• Description of the task:
Print the entire listing below word for word, excluding its pictures.

• Dataset content:
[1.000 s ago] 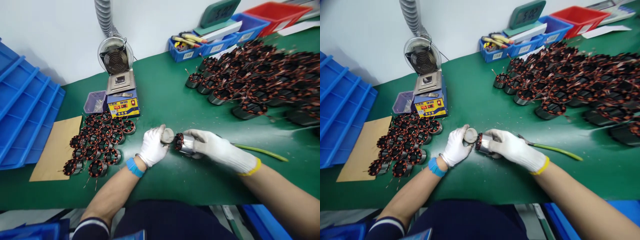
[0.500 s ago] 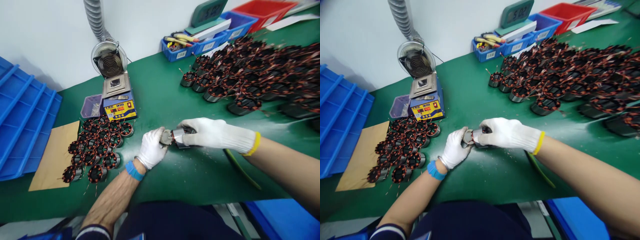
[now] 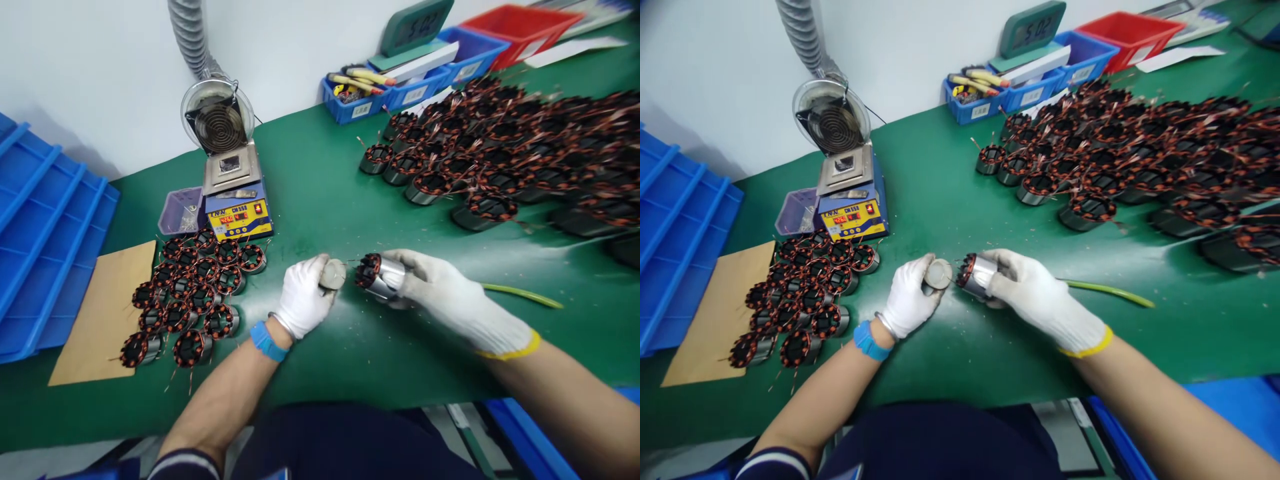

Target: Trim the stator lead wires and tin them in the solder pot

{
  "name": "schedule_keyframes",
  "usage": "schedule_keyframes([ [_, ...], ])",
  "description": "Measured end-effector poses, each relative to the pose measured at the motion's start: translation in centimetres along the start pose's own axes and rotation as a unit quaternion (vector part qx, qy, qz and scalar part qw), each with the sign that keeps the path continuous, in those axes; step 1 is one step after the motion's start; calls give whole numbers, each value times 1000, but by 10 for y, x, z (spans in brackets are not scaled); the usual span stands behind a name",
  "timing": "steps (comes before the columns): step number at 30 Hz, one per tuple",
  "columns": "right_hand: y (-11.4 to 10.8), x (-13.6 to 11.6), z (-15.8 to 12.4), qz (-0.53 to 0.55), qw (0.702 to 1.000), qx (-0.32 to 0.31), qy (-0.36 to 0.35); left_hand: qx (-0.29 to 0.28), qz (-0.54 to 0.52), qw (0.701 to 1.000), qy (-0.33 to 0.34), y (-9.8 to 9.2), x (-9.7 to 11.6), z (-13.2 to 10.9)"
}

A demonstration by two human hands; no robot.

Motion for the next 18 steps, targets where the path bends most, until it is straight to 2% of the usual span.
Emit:
schedule_keyframes([
  [3,14,29,-3,91,994,4,64,0,12,1000,1,0,1,-1],
  [7,28,44,-2,154,984,-9,84,1,22,1000,5,-2,4,-1],
  [14,30,28,-5,125,986,-11,109,26,39,998,50,-8,13,-1],
  [16,26,23,-5,116,990,-4,85,26,46,998,44,-7,11,-2],
  [18,21,19,-6,94,995,7,28,19,54,998,33,-6,9,-3],
])
Point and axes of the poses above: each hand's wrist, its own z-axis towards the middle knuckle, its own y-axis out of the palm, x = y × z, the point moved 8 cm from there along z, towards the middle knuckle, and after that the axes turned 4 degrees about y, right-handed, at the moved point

• Answer section:
[1.000 s ago] 
[0.500 s ago] 
[now] 

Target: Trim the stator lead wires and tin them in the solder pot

{
  "name": "schedule_keyframes",
  "usage": "schedule_keyframes([ [_, ...], ])",
  "description": "Measured end-effector poses, each relative to the pose measured at the motion's start: translation in centimetres along the start pose's own axes and rotation as a unit quaternion (vector part qx, qy, qz and scalar part qw), each with the sign that keeps the path continuous, in those axes; step 1 is one step after the motion's start; calls give whole numbers, each value times 1000, but by 10 for y, x, z (spans in brackets are not scaled); the usual span stands behind a name",
  "timing": "steps (comes before the columns): step number at 30 Hz, one per tuple",
  "columns": "right_hand: y (-11.4 to 10.8), x (-13.6 to 11.6), z (-15.8 to 12.4), qz (-0.53 to 0.55), qw (0.702 to 1.000), qx (-0.32 to 0.31), qy (-0.36 to 0.35); left_hand: qx (-0.29 to 0.28), qz (-0.54 to 0.52), qw (0.701 to 1.000), qy (-0.33 to 0.34), y (-9.8 to 9.2), x (-9.7 to 11.6), z (-13.2 to 10.9)"
}

A demonstration by two human hands; no robot.

Motion for the next 18 steps, targets where the path bends most, until it is straight to 2% of the usual span.
Emit:
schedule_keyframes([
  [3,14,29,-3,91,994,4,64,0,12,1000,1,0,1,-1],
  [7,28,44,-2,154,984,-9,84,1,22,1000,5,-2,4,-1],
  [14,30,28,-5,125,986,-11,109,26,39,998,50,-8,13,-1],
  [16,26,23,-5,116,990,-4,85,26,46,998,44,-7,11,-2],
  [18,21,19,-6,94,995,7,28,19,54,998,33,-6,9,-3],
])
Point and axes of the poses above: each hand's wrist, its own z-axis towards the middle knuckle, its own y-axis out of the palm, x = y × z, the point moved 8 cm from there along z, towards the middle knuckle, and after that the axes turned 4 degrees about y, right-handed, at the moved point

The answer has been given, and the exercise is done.